■ **INPUT DATA**:
== Segment start ==
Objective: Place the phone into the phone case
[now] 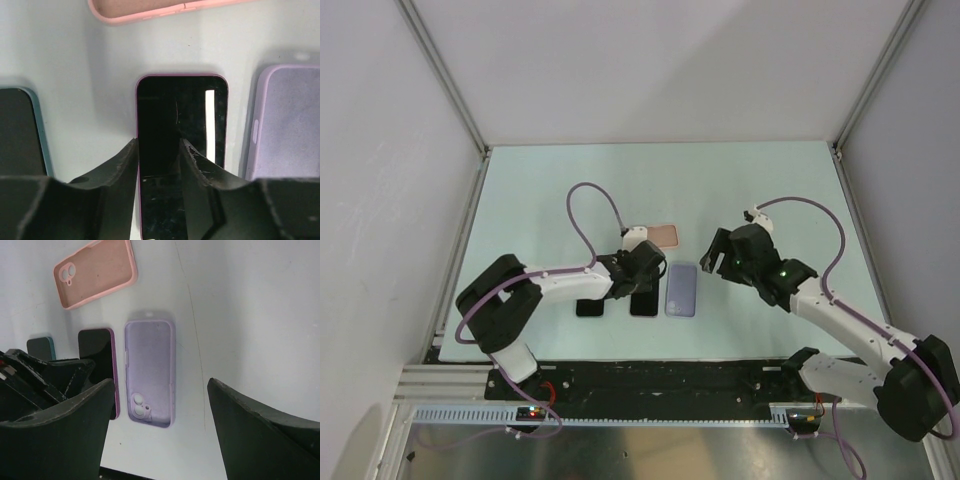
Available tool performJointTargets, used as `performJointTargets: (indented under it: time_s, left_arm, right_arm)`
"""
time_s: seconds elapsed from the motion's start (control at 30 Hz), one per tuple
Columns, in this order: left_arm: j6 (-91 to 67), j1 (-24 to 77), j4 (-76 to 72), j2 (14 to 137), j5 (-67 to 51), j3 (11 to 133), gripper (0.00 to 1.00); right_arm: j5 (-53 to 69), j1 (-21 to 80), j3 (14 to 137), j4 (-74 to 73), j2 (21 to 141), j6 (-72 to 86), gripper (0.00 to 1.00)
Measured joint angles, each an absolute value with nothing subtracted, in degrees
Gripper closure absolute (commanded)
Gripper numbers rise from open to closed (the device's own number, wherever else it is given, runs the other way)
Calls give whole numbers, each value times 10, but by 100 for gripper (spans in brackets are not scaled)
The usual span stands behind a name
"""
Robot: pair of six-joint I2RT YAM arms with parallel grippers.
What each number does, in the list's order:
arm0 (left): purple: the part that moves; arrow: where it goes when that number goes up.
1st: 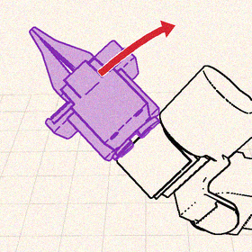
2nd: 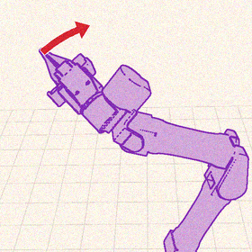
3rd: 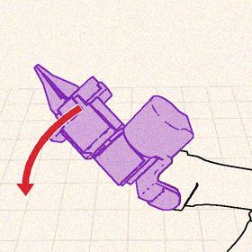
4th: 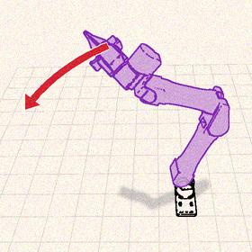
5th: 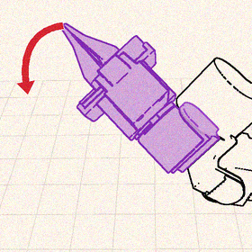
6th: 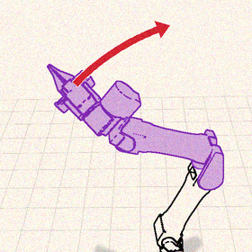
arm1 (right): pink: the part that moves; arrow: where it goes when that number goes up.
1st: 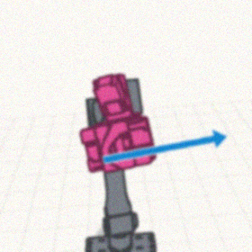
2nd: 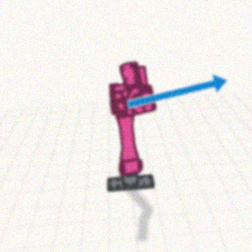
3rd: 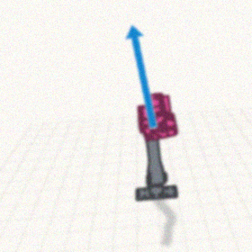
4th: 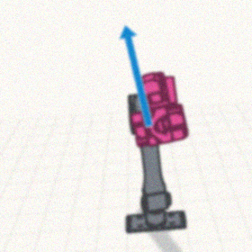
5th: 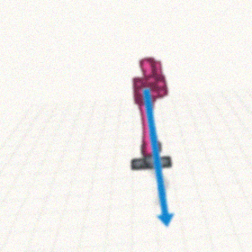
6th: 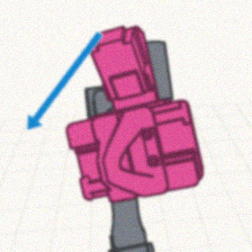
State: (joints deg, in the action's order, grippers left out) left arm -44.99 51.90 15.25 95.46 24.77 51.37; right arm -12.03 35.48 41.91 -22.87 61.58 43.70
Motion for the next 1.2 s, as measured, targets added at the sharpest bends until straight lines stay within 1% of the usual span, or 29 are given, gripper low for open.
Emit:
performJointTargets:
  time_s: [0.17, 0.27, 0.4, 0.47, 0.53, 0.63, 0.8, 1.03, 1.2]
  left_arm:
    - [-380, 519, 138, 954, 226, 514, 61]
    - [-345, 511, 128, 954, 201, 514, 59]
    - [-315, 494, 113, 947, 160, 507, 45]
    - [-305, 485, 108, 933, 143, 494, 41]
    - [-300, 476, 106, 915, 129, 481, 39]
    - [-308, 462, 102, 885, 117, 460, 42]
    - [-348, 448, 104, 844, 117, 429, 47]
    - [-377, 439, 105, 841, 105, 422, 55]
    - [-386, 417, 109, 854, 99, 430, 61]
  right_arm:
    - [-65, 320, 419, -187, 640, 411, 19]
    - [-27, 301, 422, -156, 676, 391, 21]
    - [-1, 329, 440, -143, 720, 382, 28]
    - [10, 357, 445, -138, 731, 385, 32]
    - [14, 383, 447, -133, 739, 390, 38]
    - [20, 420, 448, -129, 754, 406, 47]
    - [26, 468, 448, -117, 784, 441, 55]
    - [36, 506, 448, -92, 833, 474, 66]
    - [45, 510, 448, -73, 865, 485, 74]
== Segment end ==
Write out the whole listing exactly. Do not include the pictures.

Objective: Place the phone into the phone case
[now] 
Available tool performJointTargets, used as `performJointTargets: (indented under it: time_s, left_arm, right_arm)`
"""
time_s: seconds elapsed from the motion's start (control at 30 Hz), one per tuple
Columns, in this order: left_arm: j6 (-91 to 67), j1 (-24 to 77), j4 (-76 to 72), j2 (14 to 137), j5 (-67 to 51), j3 (11 to 133), gripper (0.00 to 1.00); right_arm: j5 (-53 to 69), j1 (-21 to 80), j3 (14 to 137), j4 (-74 to 73), j2 (21 to 141), j6 (-72 to 86), gripper (0.00 to 1.00)
Measured joint angles, each an absolute value with nothing subtracted, in degrees
Gripper closure absolute (commanded)
Gripper numbers rise from open to closed (the device's own number, wherever else it is given, runs the other way)
Calls give whole numbers, each value times 10, but by 100 for gripper (spans in brackets are not scaled)
The usual span stands behind a name
"""
Robot: pair of six-joint I2RT YAM arms with parallel grippers.
What each number does, in the list's order:
arm0 (left): purple: the part that moves; arrow: where it goes when that number goes up.
1st: 
2nd: 
3rd: 
4th: 
5th: 
6th: 
arm1 (right): pink: the part that moves; arrow: where it goes when that number goes up.
1st: 
2nd: 
3rd: 
4th: 
5th: 
6th: 
State: (joints deg, in the action's order, grippers left out) left arm -44.99 51.90 15.25 95.46 24.77 51.37; right arm -12.03 35.48 41.91 -22.87 61.58 43.70
Motion for the next 1.2 s, as measured, targets added at the sharpest bends until straight lines stay within 1% of the usual span, or 29 are given, gripper low for open.
Emit:
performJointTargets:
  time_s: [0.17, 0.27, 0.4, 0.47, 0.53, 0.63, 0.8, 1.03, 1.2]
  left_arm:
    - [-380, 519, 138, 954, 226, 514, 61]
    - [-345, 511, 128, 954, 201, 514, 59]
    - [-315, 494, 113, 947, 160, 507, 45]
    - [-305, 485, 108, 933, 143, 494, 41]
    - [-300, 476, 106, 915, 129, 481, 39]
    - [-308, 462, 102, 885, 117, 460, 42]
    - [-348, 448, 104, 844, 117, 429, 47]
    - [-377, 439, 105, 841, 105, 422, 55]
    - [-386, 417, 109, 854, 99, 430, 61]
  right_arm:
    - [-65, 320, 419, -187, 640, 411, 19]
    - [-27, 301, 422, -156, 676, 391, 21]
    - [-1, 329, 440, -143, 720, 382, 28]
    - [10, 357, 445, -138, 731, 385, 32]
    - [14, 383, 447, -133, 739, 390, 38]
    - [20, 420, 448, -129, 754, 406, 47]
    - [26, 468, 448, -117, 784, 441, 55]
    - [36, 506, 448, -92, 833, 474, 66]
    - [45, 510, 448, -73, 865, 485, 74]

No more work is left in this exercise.